Le han apuñalado, le han espiado y le han encerrado en prisión incomunicada. El Estado se ha incautado de los activos de su empresa petrolera, ha visto cómo se diezmaba su fortuna y cómo se resquebrajaba su familia. Y ahora, después de casi siete años en un campo de detención de Siberia y en una cárcel moscovita, comparece otra vez ante un tribunal ruso, sentado dentro de una jaula de cristal y esperando un nuevo veredicto que podría mantenerle en el Gulag moderno durante gran parte de lo que le queda de vida. Está expuesto a diario, como si fuera un objeto de un museo, encerrado a la vista de todos en lo que su hijo llama con amargura “el maldito acuario”.








Mijail Jodorkovsky fue en otra época el hombre más rico de Rusia, el más poderoso de los oligarcas que surgieron en el capitalismo ventajista de la era postsoviética y el dueño del 2% de la producción mundial de petróleo.

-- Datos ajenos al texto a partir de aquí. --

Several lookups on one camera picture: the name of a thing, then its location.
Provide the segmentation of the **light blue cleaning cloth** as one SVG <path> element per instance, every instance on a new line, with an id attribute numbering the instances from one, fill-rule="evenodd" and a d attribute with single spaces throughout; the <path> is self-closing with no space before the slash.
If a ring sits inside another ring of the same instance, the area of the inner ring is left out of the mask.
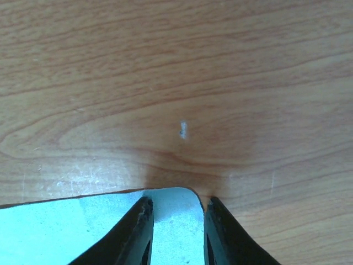
<path id="1" fill-rule="evenodd" d="M 204 264 L 204 211 L 186 188 L 142 190 L 1 210 L 2 264 L 68 264 L 139 200 L 153 201 L 152 264 Z"/>

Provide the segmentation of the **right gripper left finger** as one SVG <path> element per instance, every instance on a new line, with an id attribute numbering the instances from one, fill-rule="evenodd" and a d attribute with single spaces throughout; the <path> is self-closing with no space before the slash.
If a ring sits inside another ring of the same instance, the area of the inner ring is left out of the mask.
<path id="1" fill-rule="evenodd" d="M 71 264 L 148 265 L 151 263 L 153 228 L 153 201 L 142 197 L 102 239 Z"/>

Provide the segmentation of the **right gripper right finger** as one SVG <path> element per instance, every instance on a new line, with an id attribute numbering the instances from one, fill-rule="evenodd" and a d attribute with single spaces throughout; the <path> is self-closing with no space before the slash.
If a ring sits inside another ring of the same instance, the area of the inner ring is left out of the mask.
<path id="1" fill-rule="evenodd" d="M 279 264 L 245 231 L 217 197 L 204 218 L 205 264 Z"/>

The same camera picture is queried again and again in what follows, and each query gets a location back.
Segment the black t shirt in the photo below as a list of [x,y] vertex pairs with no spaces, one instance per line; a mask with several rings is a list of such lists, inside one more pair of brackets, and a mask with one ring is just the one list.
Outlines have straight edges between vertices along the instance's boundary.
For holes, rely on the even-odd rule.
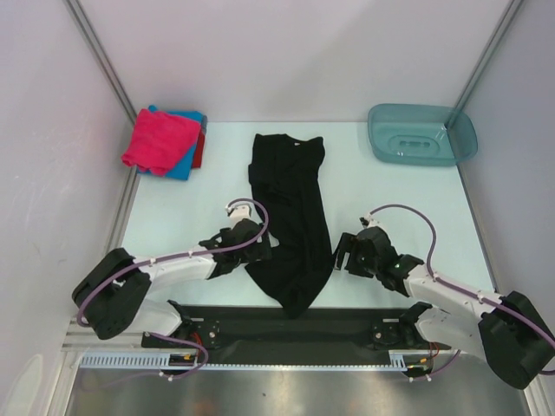
[[251,195],[268,212],[277,239],[271,258],[245,269],[255,284],[295,319],[314,302],[333,270],[329,228],[318,174],[323,138],[302,141],[281,134],[256,134],[248,179]]

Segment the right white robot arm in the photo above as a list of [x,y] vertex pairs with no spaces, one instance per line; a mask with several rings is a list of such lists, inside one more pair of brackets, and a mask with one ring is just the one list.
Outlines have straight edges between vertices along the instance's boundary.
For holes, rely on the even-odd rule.
[[523,390],[554,357],[554,335],[525,295],[500,295],[434,275],[420,258],[400,254],[380,227],[343,233],[335,266],[374,277],[385,289],[417,301],[400,326],[402,341],[419,348],[439,342],[483,360],[507,385]]

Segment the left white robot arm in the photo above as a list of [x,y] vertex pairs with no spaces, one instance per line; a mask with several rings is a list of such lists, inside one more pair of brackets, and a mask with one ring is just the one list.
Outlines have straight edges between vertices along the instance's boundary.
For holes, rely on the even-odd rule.
[[203,240],[195,250],[140,260],[123,248],[111,250],[77,285],[72,299],[76,322],[100,340],[126,332],[162,337],[175,347],[190,340],[192,326],[176,301],[150,295],[192,281],[232,273],[271,257],[267,224],[244,218]]

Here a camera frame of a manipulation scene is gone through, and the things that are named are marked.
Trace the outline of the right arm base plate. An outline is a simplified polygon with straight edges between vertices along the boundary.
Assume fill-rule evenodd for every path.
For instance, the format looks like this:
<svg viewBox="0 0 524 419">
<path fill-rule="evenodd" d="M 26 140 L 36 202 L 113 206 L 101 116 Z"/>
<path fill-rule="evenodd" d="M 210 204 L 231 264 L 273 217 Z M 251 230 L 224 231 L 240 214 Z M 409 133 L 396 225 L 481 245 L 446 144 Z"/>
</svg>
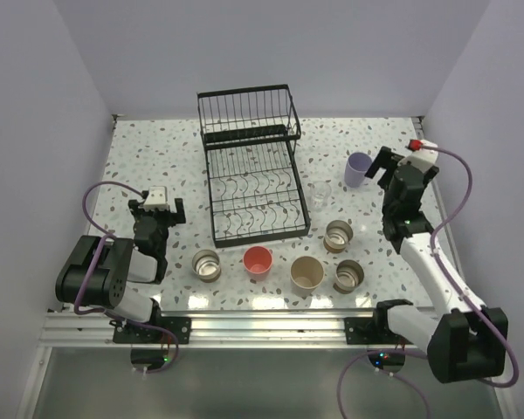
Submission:
<svg viewBox="0 0 524 419">
<path fill-rule="evenodd" d="M 343 319 L 344 336 L 348 345 L 409 345 L 410 341 L 392 332 L 380 331 L 371 317 Z"/>
</svg>

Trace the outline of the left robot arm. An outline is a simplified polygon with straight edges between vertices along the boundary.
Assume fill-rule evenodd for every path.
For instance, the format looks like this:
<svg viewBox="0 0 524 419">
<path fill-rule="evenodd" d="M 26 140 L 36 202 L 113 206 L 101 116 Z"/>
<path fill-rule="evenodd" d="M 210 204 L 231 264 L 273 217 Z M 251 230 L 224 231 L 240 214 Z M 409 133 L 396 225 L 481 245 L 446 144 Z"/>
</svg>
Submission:
<svg viewBox="0 0 524 419">
<path fill-rule="evenodd" d="M 169 229 L 186 223 L 183 200 L 175 199 L 175 210 L 136 200 L 128 206 L 134 236 L 80 237 L 56 280 L 56 298 L 79 315 L 106 314 L 117 343 L 171 343 L 175 339 L 166 334 L 159 304 L 128 284 L 158 285 L 164 279 Z"/>
</svg>

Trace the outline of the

Hoy es el preso más conocido de la Rusia de Vladímir Putin, un símbolo de los riesgos de desafiar al Kremlin y autor de una avalancha periódica de epístolas feroces sobre el triste estado de la sociedad desde su estrecha celda. En un país en el que el espacio público es un páramo político, su caso y sus cartas desde la prisión evocan una era distinta.

“Es innegable”, nos escribió desde su jaula de cristal, “que en la Rusia actual cualquier persona que no sea un político pero actúe contra las políticas del Gobierno y a favor de los derechos humanos normales y universalmente reconocidos es un disidente”.

La idea de un disidente con cuentas bancarias en el extranjero y un ejército de abogados y relaciones públicas que escriben blogs y apuntes de Twitter en su nombre desde cómodos despachos de Londres y Washington resulta paradójica. Desde luego, está muy lejos de la dura prisión y el exilio de los disidentes de la era soviética, los Andrei Sájarov y Alexander Solzhenitsyn que desafiaban al régimen comunista. Sin embargo, en la Rusia actual, Putin y los demás veteranos del KGB han aplastado a la oposición, han marginado a los escasos supervivientes de la épica –aunque imperfecta– revolución de Boris Yeltsin, y se han asegurado de que no haya en la sociedad ninguna fuerza capaz de debilitar su poder. Lo máximo a lo que pueden aspirar los reformistas actuales es a pequeñas manifestaciones como la concentración del día de Nochevieja, en la que acabaron deteniendo a un activista de 92 años disfrazado de Blancanieves. El desafío abierto queda en manos de un capitalista sin escrúpulos de pasado turbio, un multimillonario disidente para una nueva era en un país que tal vez se ha deshecho de su piel soviética pero no de su esqueleto autocrático.

Desde su jaula de ...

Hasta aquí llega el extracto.